Restate the data that follows exactly as it stands, beginning with the first line and ending with the line that contains "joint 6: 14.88".

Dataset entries
┄┄┄┄┄┄┄┄┄┄┄┄┄┄┄┄┄┄┄┄

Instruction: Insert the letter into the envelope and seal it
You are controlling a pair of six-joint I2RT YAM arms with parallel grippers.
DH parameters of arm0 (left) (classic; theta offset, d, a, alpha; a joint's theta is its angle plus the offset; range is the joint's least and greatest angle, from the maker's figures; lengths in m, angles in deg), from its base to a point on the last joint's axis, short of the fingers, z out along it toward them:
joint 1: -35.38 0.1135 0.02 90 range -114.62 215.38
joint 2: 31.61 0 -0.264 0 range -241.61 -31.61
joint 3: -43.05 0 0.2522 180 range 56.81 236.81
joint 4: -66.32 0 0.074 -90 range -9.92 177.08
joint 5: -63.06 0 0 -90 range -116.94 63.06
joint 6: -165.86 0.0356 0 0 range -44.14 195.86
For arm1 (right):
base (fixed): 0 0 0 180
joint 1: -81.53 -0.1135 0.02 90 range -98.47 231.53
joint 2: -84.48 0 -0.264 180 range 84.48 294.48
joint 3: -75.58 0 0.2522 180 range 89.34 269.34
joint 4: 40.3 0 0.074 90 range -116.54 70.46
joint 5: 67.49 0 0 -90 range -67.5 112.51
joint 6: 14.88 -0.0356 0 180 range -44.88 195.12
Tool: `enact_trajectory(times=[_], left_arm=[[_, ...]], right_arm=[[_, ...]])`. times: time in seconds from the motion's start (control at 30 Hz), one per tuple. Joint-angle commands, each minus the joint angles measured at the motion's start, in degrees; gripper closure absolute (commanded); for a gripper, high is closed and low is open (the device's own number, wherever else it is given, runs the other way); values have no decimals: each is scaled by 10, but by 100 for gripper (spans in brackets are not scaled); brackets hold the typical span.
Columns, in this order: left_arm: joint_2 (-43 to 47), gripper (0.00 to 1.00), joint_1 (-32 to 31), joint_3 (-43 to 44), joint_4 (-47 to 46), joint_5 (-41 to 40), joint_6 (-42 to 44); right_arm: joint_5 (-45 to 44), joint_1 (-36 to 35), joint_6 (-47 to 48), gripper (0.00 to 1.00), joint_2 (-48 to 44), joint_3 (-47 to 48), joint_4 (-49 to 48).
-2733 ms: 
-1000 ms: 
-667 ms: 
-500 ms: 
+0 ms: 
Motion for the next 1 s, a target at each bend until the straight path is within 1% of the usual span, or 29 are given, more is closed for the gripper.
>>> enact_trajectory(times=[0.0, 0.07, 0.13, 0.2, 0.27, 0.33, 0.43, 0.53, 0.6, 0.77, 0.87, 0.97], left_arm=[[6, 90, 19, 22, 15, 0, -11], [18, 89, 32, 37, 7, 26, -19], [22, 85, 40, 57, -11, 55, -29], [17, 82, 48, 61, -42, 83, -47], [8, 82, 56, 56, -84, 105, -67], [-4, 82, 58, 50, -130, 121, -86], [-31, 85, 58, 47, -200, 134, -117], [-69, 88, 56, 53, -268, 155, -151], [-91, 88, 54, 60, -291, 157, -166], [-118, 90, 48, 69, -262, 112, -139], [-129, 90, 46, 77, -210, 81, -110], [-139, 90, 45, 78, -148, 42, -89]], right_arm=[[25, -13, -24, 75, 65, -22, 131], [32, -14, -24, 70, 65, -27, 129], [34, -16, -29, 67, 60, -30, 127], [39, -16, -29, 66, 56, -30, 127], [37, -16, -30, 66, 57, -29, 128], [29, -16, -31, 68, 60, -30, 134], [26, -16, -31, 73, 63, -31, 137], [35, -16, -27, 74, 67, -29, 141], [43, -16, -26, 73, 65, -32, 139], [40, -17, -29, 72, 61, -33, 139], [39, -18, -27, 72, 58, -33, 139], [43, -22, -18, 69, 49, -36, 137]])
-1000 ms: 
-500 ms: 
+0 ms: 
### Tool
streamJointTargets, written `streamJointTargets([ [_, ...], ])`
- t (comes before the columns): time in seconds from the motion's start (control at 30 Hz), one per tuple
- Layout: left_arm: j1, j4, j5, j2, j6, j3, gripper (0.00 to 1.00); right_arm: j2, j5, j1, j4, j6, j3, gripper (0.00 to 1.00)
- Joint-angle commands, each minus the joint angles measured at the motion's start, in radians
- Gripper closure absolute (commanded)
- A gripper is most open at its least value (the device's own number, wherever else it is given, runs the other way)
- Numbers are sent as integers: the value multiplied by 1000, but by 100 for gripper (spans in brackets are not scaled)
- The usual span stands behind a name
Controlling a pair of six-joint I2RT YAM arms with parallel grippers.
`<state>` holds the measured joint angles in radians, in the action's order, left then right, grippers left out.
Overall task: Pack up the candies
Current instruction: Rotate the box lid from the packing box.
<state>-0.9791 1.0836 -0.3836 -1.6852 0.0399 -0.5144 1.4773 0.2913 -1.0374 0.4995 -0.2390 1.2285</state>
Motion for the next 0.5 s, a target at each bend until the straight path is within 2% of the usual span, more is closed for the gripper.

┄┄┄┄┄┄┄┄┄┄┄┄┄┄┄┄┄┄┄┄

■ YOUR RESPONSE:
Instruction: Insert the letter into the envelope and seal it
You are controlling a pair of six-joint I2RT YAM arms with parallel grippers.
DH parameters of arm0 (left) (classic; theta offset, d, a, alpha; a joint's theta is its angle plus the offset; range is the joint's least and greatest angle, from the maker's figures; lengths in m, angles in deg), from its base to a point on the last joint's axis, short of the fingers, z out along it toward them:
joint 1: -35.38 0.1135 0.02 90 range -114.62 215.38
joint 2: 31.61 0 -0.264 0 range -241.61 -31.61
joint 3: -43.05 0 0.2522 180 range 56.81 236.81
joint 4: -66.32 0 0.074 -90 range -9.92 177.08
joint 5: -63.06 0 0 -90 range -116.94 63.06
joint 6: -165.86 0.0356 0 0 range -44.14 195.86
For arm1 (right):
base (fixed): 0 0 0 180
joint 1: -81.53 -0.1135 0.02 90 range -98.47 231.53
joint 2: -84.48 0 -0.264 180 range 84.48 294.48
joint 3: -75.58 0 0.2522 180 range 89.34 269.34
joint 4: 40.3 0 0.074 90 range -116.54 70.46
joint 5: 67.49 0 0 -90 range -67.5 112.51
joint 6: 14.88 -0.0356 0 180 range -44.88 195.12

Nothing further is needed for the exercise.